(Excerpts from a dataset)
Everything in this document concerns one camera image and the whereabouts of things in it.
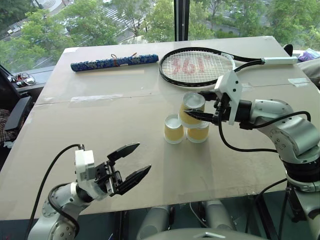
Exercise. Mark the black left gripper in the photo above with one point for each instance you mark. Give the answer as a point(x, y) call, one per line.
point(105, 175)

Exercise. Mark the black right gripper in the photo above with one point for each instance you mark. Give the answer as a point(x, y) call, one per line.
point(223, 110)

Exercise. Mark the yellow paper cup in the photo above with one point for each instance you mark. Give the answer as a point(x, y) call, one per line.
point(172, 133)
point(187, 120)
point(197, 135)

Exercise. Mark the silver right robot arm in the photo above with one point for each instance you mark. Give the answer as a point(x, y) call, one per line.
point(287, 125)

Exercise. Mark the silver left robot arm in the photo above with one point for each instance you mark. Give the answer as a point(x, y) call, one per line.
point(60, 200)

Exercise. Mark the silver left robot thigh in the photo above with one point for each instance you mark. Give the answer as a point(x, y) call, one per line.
point(155, 222)

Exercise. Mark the silver robot thigh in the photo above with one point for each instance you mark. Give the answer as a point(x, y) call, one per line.
point(218, 215)
point(155, 222)

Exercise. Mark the long clear tape strip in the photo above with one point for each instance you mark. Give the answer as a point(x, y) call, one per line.
point(96, 98)

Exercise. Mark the black white tennis racket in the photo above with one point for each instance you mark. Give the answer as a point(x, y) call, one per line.
point(277, 60)

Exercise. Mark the clear tape piece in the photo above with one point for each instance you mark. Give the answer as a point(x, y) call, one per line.
point(298, 82)

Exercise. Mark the small black rounded object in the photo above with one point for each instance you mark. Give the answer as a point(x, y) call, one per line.
point(288, 49)

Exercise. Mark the silver right robot thigh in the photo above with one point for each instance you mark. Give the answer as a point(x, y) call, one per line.
point(218, 215)

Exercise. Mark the blue patterned rolled tube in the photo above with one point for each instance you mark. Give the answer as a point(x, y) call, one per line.
point(100, 63)

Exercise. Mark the grey robot torso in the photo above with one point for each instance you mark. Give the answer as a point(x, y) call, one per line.
point(207, 235)

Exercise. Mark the grey fabric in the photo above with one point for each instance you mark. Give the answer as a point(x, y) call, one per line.
point(311, 72)

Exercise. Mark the purple packet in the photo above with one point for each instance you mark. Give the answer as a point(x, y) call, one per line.
point(310, 55)

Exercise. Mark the black office chair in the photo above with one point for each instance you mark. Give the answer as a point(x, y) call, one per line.
point(18, 112)

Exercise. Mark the plaid cloth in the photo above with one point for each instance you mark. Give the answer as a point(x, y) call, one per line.
point(5, 130)

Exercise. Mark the small clutter on windowsill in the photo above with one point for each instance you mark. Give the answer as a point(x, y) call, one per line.
point(23, 78)

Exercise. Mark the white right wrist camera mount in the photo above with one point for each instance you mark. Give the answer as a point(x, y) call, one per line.
point(231, 85)

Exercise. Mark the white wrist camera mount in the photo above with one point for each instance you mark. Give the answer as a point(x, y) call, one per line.
point(84, 162)
point(231, 85)

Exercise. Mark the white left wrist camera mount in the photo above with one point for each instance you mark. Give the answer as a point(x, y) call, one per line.
point(84, 162)

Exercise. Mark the dark window frame post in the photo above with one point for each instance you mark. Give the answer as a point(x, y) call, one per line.
point(181, 20)

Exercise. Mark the black stand frame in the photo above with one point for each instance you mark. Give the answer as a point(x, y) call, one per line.
point(295, 205)

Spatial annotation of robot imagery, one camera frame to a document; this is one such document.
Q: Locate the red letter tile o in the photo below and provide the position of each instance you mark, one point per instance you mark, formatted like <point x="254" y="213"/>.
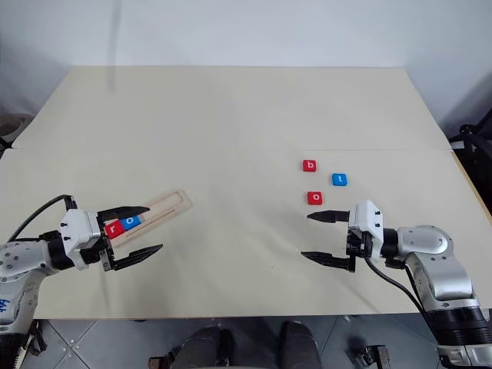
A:
<point x="315" y="198"/>

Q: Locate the black metal stand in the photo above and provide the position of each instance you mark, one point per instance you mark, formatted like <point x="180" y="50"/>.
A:
<point x="474" y="146"/>

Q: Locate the wooden letter tray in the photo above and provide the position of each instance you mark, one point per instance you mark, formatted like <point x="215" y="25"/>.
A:
<point x="169" y="203"/>

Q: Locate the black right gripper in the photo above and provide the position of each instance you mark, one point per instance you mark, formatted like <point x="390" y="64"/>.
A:
<point x="361" y="244"/>

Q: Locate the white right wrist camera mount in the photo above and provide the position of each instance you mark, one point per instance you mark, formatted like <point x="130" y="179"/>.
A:
<point x="367" y="217"/>

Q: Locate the blue letter tile o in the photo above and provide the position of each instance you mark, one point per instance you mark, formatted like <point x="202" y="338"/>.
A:
<point x="130" y="222"/>

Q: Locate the red letter tile b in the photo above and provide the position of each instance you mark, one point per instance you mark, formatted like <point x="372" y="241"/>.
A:
<point x="310" y="166"/>

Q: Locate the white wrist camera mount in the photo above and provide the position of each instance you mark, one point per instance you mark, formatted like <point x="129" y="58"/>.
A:
<point x="75" y="230"/>
<point x="367" y="217"/>

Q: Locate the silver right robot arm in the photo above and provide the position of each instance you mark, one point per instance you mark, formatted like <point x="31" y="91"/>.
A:
<point x="442" y="269"/>

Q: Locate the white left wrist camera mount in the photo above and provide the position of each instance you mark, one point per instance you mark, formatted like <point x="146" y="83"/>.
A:
<point x="75" y="230"/>

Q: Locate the dark rounded shape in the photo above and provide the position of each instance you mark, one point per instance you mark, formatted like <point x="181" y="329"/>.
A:
<point x="300" y="346"/>

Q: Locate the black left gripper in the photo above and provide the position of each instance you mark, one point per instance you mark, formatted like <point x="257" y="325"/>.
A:
<point x="107" y="253"/>

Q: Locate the blue letter tile t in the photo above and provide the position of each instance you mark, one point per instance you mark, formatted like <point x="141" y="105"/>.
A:
<point x="340" y="180"/>

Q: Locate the red letter tile r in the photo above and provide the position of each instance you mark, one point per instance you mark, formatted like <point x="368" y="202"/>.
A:
<point x="113" y="230"/>

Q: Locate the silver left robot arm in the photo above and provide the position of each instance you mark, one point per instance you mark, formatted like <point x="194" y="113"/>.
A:
<point x="15" y="261"/>

# WHAT YOU ARE ASKED TO DO
In the records above, find the lines holding "this". Copy each one.

# YOUR SOLUTION
Everything in this document concerns one camera image and the whereabouts of things in it.
Spatial annotation of robot imagery, one camera frame to a document; this is one such document.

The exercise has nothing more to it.